Le secteur textile français vacille, deux icônes plongent. C’est une onde de choc dans l’univers du prêt-à-porter féminin : les enseignes Comptoir des Cotonniers et Princesse tam tam, bien connues des consommatrices françaises, ont déposé une demande de placement en redressement judiciaire ce vendredi auprès du tribunal des activités économiques de Paris. Cette procédure intervient alors que leur situation financière, déjà fragilisée depuis plusieurs mois, continue de se dégrader dans un marché toujours plus hostile.
Selon des informations confirmées à l’AFP par une source proche du dossier, cette décision est le fruit d’une conjoncture particulièrement rude. « La poursuite de la détérioration financière, dans un contexte de marché qui ne s’est pas amélioré » est à l’origine de cette demande, rapporte cette source. Ces deux enseignes, qui appartiennent au groupe Fast Retailing France (filiale du géant japonais propriétaire d’Uniqlo), n’ont pas réussi à redresser la barre, malgré des restructurations engagées dès juin 2023.
Un naufrage économique malgré un plan de sauvetage drastique
L’alerte avait déjà été donnée il y a un an, lorsque Fast Retailing avait annoncé un plan de restructuration massif : 55 fermetures de magasins sur 136 et plus de 300 suppressions de postes au sein des deux enseignes. Le groupe expliquait alors vouloir « adapter Fast Retailing France aux évolutions du marché de l’habillement et enrayer les graves difficultés rencontrées par la société », selon un communiqué de l’époque.
Pour Comptoir des Cotonniers, ce plan s’était traduit par la fermeture de 28 boutiques sur 67, et la suppression de 101 postes sur 272 CDI. Princesse tam tam, de son côté, avait dû se séparer de 27 magasins sur 69, avec 84 suppressions de postes. À cela s’ajoutait un retrait de 119 emplois au siège français pour réduire ce que le groupe qualifiait de « surdimensionnement de son réseau de distribution ».

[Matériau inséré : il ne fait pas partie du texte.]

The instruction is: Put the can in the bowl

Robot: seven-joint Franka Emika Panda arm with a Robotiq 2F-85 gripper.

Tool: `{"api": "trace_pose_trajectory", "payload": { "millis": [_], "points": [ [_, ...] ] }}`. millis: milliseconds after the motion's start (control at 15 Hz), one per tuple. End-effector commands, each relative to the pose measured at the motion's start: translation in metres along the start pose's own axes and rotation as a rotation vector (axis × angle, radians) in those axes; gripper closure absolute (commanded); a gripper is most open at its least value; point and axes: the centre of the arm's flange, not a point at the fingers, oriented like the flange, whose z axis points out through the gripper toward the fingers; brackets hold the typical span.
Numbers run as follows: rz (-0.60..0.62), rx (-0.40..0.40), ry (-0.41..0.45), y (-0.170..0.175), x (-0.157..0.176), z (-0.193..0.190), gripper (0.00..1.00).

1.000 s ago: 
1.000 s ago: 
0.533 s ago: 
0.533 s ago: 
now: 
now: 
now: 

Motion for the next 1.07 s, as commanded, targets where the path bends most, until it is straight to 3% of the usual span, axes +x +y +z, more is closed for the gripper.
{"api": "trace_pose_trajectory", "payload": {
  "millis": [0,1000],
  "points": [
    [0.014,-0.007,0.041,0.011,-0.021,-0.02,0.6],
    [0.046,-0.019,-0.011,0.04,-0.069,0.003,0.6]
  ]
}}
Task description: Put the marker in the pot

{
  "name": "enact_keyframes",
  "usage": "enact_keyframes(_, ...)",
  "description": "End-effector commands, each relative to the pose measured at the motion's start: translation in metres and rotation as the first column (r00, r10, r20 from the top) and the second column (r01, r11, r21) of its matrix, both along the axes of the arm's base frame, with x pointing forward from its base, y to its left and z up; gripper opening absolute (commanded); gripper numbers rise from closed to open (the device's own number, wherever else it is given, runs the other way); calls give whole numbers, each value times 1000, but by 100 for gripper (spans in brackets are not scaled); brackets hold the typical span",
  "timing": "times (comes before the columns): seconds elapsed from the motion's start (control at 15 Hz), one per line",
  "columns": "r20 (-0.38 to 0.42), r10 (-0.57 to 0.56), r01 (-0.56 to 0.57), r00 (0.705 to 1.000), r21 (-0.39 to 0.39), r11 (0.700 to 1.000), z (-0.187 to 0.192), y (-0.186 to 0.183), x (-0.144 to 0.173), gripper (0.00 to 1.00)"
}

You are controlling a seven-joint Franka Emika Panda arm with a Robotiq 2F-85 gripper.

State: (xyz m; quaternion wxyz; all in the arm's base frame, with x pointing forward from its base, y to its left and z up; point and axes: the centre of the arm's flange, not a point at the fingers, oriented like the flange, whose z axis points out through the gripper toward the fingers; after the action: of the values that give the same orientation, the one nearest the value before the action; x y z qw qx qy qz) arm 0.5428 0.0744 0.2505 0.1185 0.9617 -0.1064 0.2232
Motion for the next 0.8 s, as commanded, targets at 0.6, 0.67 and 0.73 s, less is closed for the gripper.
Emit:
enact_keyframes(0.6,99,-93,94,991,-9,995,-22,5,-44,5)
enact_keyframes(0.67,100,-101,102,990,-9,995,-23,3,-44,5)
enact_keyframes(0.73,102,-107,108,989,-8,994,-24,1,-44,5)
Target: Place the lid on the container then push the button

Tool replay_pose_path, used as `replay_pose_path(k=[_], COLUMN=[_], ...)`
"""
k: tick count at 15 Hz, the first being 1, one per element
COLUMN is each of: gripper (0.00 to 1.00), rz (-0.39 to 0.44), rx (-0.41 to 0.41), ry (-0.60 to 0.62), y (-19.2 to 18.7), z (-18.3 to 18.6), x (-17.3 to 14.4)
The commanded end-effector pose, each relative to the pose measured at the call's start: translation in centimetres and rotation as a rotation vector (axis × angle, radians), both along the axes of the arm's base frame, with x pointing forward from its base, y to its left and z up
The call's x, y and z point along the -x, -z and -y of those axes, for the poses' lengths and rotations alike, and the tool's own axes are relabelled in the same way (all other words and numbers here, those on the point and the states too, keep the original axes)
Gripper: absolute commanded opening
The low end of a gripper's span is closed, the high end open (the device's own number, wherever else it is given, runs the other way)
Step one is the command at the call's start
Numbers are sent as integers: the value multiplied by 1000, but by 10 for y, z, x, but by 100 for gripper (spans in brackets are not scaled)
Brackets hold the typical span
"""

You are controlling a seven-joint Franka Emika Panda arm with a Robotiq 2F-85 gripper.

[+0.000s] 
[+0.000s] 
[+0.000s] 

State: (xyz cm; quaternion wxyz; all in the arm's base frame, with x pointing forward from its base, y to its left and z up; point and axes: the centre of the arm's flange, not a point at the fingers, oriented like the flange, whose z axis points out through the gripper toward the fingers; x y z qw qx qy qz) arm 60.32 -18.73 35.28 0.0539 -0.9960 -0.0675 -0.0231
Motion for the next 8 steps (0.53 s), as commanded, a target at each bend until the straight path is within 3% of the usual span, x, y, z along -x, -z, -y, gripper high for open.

Mais ces mesures, bien qu’énergiques, n’ont pas suffi à enrayer l’hémorragie financière. Les deux marques, symboles d’un prêt-à-porter haut de gamme mais accessible, n’ont pas résisté à la combinaison explosive de facteurs macroéconomiques : essor fulgurant de l’ultra fast fashion, montée en puissance de la seconde main, inflation persistante, et hausse généralisée des coûts (matières premières, énergie, loyers, salaires). Sans compter les séquelles du Covid-19, qui avait déjà mis à genoux le secteur en 2020.
️ Une crise sectorielle qui ne fait pas de prisonniers
Ce nouvel épisode confirme une tendance préoccupante : le segment du prêt-à-porter milieu de gamme s’effondre. Il suffit de regarder la liste des enseignes en difficulté ces dernières années pour comprendre l’ampleur de la crise : Camaïeu, Burton of London, Gap France, Jennyfer, IKKS, Kookaï, Naf Naf, San Marina, Kaporal, Esprit… Toutes ont été touchées, certaines ont disparu.
Mohamed Kaabouni, analyste chez Portzamparc, résume la situation avec lucidité :
Tous les efforts de redressement peuvent être réduits à néant sans solution immédiate
Une remarque qui s’applique tristement à Comptoir des Cotonniers et Princesse tam tam.
️ L’œil de l’expert : un modèle économique à réinventer
Cette nouvelle défaillance interroge profondément sur la viabilité du modèle économique des enseignes de mode traditionnelles. Entre la volatilité de la demande, les pressions sur les marges et la montée des exigences RSE, le marché réclame une réinvention radicale. Pour survivre, ces marques devront faire bien plus qu’adapter leurs réseaux : elles devront repenser leur proposition de valeur, leurs circuits logistiques, et surtout, leur positionnement face à une concurrence qui joue la vitesse et le prix comme arguments de masse.
Sans injection rapide de capitaux ni transformation structurelle profonde, d’autres noms historiques pourraient suivre le même chemin.